松尾芭蕉は『奥の細道』の旅で越中から加賀に入る。山中温泉で…(2024年2月17日『東京新聞』-「筆洗」)

旅と句:おくのほそ道(50句) | 俳聖 松尾芭蕉 – 芭蕉翁顕彰会

 松尾芭蕉は『奥の細道』の旅で越中から加賀に入る。山中温泉では<山中や菊はたおらぬ湯の匂(におい)>と詠んだ

 

▼菊の露を飲み不老不死になった中国の故事をふまえた句。山中では菊を手折るまでもなく、効能あらたかな湯の匂いがただよう-との意という。山中は随行曽良と別れた地。この弟子は体調を崩し、知人のいる伊勢・長島へ向け先に出立した

▼山中、山代、片山津、粟津といった加賀の温泉郷に最寄り駅ができる北陸新幹線金沢-敦賀間延伸開業まで1カ月を切った。

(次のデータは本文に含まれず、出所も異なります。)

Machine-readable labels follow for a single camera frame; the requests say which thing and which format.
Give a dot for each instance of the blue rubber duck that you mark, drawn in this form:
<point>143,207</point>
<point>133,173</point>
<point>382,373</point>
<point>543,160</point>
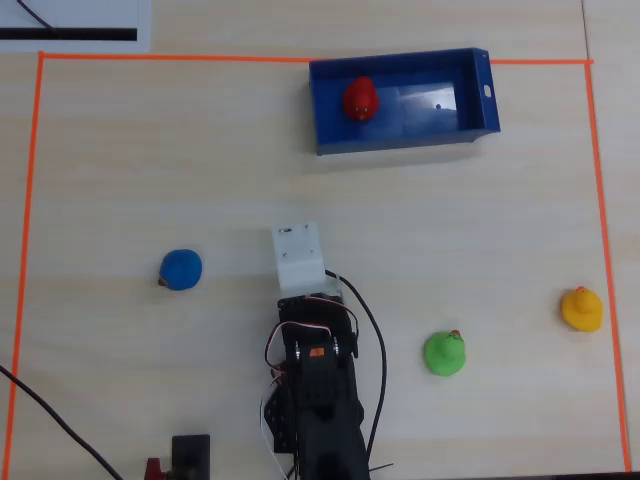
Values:
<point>182,269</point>

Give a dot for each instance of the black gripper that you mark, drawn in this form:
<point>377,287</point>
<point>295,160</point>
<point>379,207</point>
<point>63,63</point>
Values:
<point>314,291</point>

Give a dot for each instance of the yellow rubber duck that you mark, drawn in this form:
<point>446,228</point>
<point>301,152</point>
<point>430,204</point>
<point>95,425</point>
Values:
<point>582,311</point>

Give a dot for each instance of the small black red device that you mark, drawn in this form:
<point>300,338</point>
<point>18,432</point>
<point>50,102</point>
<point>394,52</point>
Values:
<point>191,455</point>

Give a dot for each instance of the orange tape strip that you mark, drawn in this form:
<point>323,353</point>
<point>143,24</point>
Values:
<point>175,57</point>
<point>605,260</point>
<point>25,250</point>

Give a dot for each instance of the green rubber duck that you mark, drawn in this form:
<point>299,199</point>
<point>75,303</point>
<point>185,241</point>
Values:
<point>444,356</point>

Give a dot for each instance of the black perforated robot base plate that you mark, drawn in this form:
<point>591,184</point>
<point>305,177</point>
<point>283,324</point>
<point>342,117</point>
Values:
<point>277,420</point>

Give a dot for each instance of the red rubber duck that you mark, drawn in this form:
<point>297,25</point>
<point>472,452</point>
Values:
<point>361,99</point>

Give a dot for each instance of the black zip tie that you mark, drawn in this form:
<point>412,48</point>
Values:
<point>381,468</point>

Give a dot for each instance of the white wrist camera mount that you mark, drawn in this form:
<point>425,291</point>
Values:
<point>297,257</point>

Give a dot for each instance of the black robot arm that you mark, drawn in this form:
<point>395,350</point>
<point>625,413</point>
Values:
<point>325,400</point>

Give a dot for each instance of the white sheet with black stripe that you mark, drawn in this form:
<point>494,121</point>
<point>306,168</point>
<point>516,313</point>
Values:
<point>75,20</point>

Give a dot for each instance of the blue plastic box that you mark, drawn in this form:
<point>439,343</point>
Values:
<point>425,115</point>

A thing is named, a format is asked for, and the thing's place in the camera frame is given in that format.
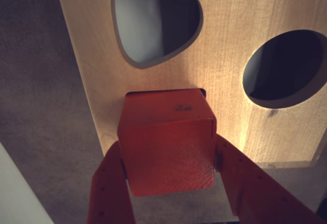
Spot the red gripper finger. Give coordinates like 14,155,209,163
86,142,136,224
215,135,327,224

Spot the red cube block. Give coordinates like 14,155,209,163
116,87,217,197

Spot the wooden shape sorter box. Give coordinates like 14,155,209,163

今、温泉には能登半島地震の被災者が身を寄せる

▼石川県は観光客増を見越し、被災者の旅館からの退去を2月末~3月末と想定し仮設住宅建設を急ぐが、期限までに望む住まいに移れるか不透明という。人々の心中を察する

▼被災者受け入れを独自に夏まで延ばす旅館があると聞く。従業員寮の空室を被災者に開放することにした旅館も。赤字を増やさぬ形で受け入れを続けるため、公的補助増額を求める声もある。雇用維持のためにも観光客を呼びたいが、能登の人々にも寄り添いたい-。現場の模索は尊い

芭蕉と別れた曽良は加賀の寺に泊まり<終宵(よもすがら)秋風聞(きく)やうらの山>と残した。別れた寂しさで眠れず、裏山の秋風を聞き夜を明かしたらしい。季節は違えど、故郷と別れた寂しさを今も加賀の地で抱える人々。思いをはせ、できることをしたい。